I know a lot more today than I did when my first child was born twenty years ago. I find it quite amazing that despite that, my core parenting style is pretty much the same for my second go around. I have a four-year old and an 18 month old in addition to that 20-year-old “baby.” My “baby” just had a baby so that makes me a grandma. A breastfeeding grandma. I’m sure it must be someone’s weird fetish somewhere.
I can safely say that I agree with most of the “Attachment Parenting” principles. Attachment parenting was first proposed by the famous Dr. William Sears, and in a nutshell, it is the belief that through bonding with your children as soon as they are fresh out of the oven, attachment creates a more secure child, and then more secure person in general. This explains a lot between my mom and I. I was not breastfed, nor carried around in a baby carrier nor was I co-slept with. From what I understand, I was fed one of those new fangled “breast like” Playtex bottles; Remember that bottle? It looked like a rocket ship with a brown latex nipple on top. After feeding, my mother would put me down in a playpen, or, baby cage, and leave me to scream (God forbid she would pick me up and “spoil” me) while she went about her business. Business back then was partaking in the latest gossip with Nancy who lived upstairs, drinking a TAB and smoking a Salem light.
My, my, how things have changed. I would never drink an artificially sweetened cola, and I prefer unfiltered camels. Just kidding.
Dr Sears website defines Attachment Parenting as “‘A close attachment after birth and beyond (which) allows the natural, biological attachment-promoting behaviors of the infant and the intuitive, biological, caregiving qualities of the mother to come together. Both members of this biological pair get off to the right start at a time when the infant is most needy and the mother is most ready to nurture. Bonding is a series of steps in your lifelong growing together with your child.”
Parenting style is something that is uniquely yours.
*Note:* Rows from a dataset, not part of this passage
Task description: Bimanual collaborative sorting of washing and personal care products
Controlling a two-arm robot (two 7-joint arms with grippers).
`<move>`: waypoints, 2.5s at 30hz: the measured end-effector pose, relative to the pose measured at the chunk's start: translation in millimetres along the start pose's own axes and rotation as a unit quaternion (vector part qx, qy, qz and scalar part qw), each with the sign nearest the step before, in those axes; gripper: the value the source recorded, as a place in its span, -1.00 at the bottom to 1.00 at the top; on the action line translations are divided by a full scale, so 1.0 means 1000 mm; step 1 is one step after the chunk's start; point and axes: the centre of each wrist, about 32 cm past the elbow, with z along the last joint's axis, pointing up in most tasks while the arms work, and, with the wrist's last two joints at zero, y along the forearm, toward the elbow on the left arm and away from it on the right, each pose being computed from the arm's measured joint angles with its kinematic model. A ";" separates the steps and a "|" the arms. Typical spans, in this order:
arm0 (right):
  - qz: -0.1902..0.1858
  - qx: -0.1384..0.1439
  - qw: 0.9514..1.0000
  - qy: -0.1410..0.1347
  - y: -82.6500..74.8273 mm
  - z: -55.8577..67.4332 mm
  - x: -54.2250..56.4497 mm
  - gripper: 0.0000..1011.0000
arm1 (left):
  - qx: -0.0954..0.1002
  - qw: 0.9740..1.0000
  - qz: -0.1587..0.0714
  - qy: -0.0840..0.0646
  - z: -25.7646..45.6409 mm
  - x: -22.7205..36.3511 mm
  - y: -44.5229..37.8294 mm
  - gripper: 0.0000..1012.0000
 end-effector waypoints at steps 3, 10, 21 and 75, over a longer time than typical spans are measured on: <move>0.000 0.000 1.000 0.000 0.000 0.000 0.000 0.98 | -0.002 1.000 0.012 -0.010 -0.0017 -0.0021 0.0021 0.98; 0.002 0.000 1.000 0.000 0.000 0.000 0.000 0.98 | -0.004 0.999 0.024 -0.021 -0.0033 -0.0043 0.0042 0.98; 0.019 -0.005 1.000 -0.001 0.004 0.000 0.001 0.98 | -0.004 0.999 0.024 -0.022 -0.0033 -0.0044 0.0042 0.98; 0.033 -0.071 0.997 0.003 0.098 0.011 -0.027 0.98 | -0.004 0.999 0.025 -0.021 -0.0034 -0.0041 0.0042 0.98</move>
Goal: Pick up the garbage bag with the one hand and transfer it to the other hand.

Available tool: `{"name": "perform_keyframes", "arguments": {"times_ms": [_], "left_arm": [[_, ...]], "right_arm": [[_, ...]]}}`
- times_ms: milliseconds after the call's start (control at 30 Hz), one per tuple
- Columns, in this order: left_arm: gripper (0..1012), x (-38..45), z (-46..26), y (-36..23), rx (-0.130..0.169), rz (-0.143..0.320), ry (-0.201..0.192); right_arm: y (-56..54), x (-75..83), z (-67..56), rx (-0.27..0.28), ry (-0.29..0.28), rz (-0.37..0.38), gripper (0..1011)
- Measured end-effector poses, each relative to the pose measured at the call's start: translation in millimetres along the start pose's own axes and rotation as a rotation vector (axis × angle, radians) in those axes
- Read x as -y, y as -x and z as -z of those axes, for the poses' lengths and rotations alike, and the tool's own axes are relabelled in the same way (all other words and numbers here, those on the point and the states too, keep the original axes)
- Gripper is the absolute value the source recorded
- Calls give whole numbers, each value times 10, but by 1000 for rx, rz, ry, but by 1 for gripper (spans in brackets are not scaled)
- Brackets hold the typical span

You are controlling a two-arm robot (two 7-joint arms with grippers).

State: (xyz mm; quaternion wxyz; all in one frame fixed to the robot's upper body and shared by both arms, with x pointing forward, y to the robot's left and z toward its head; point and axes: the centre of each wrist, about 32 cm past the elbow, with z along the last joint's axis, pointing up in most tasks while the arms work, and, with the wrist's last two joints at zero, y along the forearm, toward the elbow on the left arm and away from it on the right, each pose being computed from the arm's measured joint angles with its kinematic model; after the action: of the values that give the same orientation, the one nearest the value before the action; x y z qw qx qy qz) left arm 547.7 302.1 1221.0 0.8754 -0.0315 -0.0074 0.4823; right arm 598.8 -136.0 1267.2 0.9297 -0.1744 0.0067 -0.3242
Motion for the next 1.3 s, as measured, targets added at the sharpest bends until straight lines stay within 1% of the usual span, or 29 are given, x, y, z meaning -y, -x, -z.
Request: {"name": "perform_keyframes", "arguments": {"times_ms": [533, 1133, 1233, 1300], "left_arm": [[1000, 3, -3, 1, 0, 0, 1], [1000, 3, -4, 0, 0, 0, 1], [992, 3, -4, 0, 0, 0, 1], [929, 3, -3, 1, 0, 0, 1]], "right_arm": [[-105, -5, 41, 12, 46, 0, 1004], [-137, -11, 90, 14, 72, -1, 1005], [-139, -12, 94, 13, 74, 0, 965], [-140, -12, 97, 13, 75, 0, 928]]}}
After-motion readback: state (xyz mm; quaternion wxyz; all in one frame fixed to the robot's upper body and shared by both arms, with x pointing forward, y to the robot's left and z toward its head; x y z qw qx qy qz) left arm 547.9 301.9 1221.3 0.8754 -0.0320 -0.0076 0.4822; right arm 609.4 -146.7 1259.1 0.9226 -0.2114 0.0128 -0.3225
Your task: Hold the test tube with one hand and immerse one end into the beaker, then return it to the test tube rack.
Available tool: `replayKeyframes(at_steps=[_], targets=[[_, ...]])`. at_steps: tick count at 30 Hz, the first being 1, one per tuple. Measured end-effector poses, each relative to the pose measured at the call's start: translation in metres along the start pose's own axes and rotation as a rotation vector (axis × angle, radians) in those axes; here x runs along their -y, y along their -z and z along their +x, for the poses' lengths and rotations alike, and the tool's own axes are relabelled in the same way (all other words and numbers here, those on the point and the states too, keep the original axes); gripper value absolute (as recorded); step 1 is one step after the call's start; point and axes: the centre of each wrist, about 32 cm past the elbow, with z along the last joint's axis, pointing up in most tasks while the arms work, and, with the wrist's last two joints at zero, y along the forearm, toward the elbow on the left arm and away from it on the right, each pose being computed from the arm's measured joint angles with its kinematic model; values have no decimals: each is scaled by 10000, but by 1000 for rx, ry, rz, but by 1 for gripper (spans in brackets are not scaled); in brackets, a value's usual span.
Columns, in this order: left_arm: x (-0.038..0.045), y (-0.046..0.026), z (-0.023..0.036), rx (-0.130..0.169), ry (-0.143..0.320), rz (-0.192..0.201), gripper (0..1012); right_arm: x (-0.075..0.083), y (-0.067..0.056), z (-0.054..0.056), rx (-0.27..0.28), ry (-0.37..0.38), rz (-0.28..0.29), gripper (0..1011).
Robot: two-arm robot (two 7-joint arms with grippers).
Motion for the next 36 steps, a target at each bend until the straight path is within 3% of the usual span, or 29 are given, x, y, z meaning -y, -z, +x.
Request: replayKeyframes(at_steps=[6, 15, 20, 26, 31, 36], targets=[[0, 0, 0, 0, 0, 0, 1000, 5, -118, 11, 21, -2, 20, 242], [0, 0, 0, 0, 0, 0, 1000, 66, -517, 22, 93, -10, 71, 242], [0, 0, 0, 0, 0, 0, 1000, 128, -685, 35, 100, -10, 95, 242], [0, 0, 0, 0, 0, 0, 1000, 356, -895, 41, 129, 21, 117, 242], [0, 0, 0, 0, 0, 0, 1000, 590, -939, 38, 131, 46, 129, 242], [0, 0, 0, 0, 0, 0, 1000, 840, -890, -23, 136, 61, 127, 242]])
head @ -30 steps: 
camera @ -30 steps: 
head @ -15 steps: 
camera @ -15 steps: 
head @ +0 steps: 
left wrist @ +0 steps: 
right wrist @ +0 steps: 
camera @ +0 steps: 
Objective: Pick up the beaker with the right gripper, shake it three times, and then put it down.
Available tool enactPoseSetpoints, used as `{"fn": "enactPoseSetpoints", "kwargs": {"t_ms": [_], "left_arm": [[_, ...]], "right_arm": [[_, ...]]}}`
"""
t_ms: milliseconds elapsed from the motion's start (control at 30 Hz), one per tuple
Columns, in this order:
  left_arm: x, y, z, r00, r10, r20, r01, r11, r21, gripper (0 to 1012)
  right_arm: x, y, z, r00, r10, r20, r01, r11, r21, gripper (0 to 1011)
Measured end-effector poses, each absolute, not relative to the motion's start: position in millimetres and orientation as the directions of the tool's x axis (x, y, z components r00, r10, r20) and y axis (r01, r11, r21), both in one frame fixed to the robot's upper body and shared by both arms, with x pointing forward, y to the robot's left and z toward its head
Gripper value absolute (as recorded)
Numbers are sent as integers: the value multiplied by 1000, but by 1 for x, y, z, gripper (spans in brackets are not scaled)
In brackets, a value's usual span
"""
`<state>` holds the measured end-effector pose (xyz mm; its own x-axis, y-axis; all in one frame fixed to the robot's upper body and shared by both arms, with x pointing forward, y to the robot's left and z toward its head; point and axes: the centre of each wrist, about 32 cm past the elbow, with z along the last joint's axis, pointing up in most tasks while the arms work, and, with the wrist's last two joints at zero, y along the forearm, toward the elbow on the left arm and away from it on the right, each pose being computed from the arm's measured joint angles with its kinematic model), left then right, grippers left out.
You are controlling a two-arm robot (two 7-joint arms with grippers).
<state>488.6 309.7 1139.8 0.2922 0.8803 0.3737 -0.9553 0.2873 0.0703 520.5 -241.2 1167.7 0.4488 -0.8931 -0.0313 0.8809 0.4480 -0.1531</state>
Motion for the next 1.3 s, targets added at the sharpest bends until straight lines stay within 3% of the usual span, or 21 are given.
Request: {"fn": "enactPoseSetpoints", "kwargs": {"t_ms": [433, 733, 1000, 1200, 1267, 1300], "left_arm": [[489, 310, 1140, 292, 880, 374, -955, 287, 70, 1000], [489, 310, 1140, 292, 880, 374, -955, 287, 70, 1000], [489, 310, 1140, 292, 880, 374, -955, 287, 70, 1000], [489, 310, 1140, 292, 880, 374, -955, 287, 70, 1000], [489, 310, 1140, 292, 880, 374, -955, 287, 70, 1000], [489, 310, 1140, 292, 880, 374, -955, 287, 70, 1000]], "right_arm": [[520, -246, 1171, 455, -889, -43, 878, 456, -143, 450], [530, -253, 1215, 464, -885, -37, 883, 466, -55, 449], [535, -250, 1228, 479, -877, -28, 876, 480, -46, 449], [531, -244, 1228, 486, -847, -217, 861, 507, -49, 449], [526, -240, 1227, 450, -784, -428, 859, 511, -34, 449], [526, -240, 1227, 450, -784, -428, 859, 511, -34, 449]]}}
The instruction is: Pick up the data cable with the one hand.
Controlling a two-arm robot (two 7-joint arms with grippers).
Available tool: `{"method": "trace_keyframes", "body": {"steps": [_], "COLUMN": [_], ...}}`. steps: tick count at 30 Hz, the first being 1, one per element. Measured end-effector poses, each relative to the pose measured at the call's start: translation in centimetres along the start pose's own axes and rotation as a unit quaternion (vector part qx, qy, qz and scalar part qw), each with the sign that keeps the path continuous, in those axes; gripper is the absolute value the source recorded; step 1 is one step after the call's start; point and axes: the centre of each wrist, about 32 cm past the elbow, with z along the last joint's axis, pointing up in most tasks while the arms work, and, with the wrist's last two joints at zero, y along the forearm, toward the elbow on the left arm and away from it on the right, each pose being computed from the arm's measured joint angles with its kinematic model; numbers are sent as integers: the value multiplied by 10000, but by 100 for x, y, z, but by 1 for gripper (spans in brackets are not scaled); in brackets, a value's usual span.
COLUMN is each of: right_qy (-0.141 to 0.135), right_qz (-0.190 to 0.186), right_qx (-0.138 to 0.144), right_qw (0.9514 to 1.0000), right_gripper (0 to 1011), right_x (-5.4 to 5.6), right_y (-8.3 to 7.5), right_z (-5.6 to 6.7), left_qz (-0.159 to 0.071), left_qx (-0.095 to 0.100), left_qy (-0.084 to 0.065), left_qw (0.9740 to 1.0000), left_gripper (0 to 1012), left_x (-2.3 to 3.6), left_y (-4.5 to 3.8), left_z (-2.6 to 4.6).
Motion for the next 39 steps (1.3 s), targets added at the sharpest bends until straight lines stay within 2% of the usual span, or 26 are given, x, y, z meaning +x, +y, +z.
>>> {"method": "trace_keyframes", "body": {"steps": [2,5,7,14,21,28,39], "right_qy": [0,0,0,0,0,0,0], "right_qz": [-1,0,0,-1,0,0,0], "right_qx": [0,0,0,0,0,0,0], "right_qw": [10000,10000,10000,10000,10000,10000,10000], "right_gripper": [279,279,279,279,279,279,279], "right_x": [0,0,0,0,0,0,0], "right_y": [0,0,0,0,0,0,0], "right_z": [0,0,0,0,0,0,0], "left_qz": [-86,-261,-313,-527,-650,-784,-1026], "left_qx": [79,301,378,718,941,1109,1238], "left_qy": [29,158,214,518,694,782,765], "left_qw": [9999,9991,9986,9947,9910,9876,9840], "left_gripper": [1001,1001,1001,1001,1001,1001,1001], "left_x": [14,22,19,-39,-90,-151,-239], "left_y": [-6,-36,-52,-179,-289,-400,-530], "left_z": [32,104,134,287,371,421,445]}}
Everyone is going to have an opinion on what kind of birth you should have, how much you should hold a baby, and they will make fun of you if you sleep with your baby, and if your marriage falls apart, they will tell you its because you had your babies in your bed. Opinions of others aside, It is definitely a style of parenting that co-parents have to both be on board with, and it has its challenges. Any kind of parenting has its challenges.
I am not sure what got me in to “attachment parenting” in the first place, nor did I know that is what I was doing. I had one of those crazy looking carriers for my daughter in the 90′s, it was so unfashionable. It was it was an early “Snuggli” brand, and I still refer to most carriers by that name, the same way any sanitary napkin is a “Kotex.”
After she was too big for it, I had a blue corduroy hip sling that I used to carry her in. It had a sort of little seat for her bum and wrapped around me and it sat on my hip. It was like a fanny pack for a baby to sit on. I carried her in that thing until her legs were too long and started scraping the sidewalk. I just liked carrying her around.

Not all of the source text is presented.